» **WHAT YOU SHOULD DO**:
Exactly as they appear, restate the lines of the material, from the first through the one containing "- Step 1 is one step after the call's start".

____________________

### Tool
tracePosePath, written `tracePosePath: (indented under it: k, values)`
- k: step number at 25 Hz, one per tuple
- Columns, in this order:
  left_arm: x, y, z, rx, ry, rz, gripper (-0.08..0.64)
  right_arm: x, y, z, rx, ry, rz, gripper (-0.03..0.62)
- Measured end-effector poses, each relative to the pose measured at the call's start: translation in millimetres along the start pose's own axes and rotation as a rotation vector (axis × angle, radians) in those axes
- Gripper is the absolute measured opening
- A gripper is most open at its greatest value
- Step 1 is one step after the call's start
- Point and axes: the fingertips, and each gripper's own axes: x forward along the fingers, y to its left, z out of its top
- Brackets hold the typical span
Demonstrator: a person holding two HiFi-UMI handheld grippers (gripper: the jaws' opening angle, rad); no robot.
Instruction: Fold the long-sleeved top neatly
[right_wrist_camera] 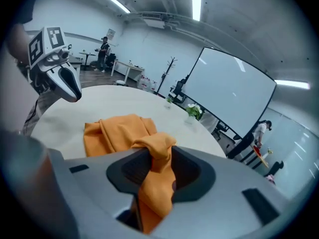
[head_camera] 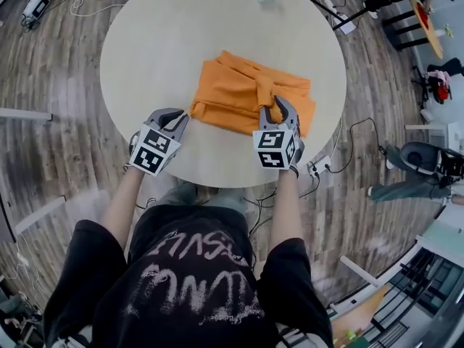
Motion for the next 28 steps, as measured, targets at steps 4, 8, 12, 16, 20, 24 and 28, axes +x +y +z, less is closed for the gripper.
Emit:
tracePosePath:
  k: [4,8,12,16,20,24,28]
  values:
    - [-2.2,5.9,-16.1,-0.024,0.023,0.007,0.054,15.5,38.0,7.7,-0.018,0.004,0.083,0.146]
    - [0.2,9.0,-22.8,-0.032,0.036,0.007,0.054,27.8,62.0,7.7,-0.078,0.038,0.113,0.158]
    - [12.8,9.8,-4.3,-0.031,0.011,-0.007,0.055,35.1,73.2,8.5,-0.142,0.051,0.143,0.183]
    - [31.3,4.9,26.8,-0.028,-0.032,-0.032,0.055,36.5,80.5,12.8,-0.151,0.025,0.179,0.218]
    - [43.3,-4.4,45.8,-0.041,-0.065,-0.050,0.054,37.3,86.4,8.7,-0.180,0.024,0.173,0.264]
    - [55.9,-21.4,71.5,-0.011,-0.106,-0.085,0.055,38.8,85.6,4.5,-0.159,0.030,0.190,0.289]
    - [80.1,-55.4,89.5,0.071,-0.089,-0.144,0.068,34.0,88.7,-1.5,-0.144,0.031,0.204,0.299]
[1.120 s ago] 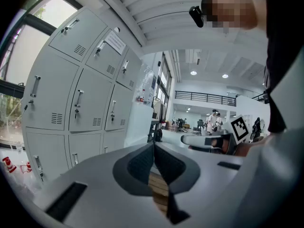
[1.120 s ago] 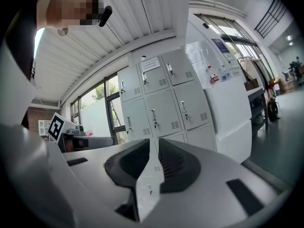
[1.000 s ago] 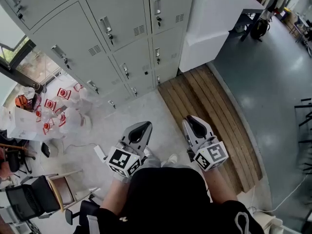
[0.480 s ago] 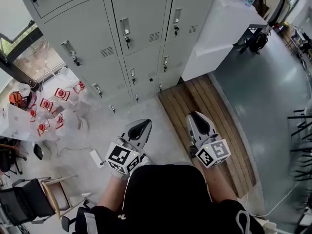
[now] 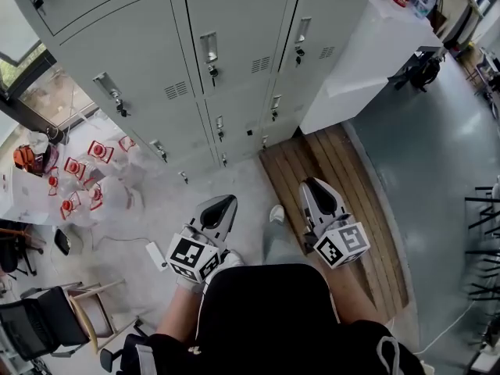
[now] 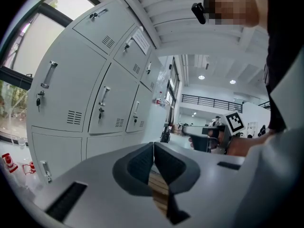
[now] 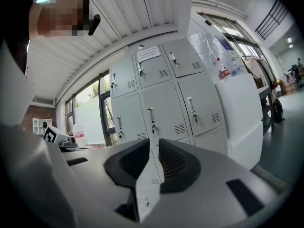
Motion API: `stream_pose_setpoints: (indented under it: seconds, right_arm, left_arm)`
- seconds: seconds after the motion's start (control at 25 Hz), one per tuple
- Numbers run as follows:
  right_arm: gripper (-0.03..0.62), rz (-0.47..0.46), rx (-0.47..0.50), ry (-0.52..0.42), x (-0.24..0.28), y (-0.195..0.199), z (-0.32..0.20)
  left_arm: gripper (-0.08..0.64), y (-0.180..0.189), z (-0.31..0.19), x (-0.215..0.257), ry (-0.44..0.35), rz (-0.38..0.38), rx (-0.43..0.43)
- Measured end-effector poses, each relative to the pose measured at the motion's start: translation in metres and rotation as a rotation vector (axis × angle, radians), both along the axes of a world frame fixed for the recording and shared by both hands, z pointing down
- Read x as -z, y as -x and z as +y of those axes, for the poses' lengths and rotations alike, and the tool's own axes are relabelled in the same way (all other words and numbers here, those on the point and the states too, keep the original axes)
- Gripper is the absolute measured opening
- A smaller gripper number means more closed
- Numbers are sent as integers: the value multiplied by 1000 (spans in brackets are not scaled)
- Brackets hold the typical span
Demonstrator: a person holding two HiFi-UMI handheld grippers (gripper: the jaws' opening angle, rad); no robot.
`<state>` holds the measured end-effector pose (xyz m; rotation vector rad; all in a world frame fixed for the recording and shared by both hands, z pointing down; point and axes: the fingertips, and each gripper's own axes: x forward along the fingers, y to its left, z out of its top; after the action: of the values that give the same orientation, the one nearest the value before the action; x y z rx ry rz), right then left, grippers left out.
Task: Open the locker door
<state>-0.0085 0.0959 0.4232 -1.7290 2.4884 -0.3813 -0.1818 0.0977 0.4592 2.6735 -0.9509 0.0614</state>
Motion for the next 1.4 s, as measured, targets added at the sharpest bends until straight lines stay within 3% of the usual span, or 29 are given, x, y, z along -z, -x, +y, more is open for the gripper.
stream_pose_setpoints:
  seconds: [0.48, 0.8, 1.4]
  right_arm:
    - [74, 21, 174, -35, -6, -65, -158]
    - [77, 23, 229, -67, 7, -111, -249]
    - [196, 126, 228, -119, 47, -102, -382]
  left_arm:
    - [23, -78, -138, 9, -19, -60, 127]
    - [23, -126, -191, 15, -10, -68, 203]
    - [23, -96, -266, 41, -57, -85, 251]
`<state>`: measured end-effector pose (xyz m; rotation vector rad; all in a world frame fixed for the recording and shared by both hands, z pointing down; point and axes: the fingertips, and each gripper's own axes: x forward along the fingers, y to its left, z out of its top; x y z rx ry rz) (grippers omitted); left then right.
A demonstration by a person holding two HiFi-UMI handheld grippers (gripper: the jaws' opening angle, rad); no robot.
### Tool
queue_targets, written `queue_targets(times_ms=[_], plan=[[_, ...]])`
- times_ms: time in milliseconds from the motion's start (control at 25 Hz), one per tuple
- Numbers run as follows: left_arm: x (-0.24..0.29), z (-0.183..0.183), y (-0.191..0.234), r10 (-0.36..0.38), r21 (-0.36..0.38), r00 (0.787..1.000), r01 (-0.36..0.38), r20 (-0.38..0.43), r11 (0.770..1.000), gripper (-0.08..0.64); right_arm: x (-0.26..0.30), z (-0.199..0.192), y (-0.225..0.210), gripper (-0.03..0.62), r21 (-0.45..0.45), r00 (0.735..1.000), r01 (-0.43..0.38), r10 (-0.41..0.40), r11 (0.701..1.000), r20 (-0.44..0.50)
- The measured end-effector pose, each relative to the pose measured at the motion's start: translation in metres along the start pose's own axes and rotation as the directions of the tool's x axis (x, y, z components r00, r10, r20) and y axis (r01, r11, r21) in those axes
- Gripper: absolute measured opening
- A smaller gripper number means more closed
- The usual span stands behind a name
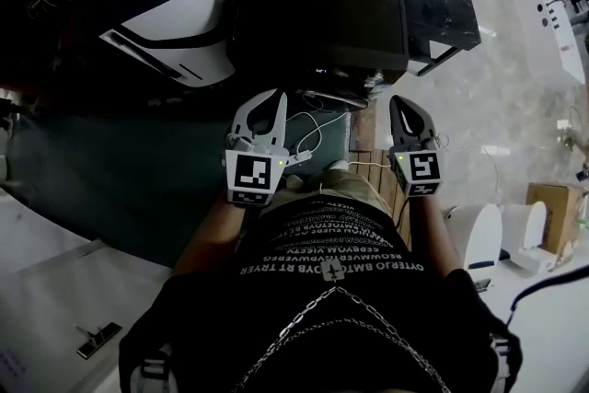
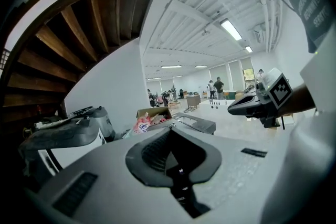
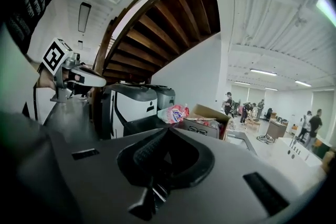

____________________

» **OUTPUT OF THE TASK**:
### Tool
tracePosePath, written `tracePosePath: (indented under it: k, values)`
- k: step number at 25 Hz, one per tuple
- Columns, in this order:
  left_arm: x, y, z, rx, ry, rz, gripper (-0.08..0.64)
  right_arm: x, y, z, rx, ry, rz, gripper (-0.03..0.62)
- Measured end-effector poses, each relative to the pose measured at the call's start: translation in millimetres along the start pose's own axes and rotation as a rotation vector (axis × angle, radians) in those axes
- Gripper is the absolute measured opening
- A gripper is most open at its greatest value
- Step 1 is one step after the call's start

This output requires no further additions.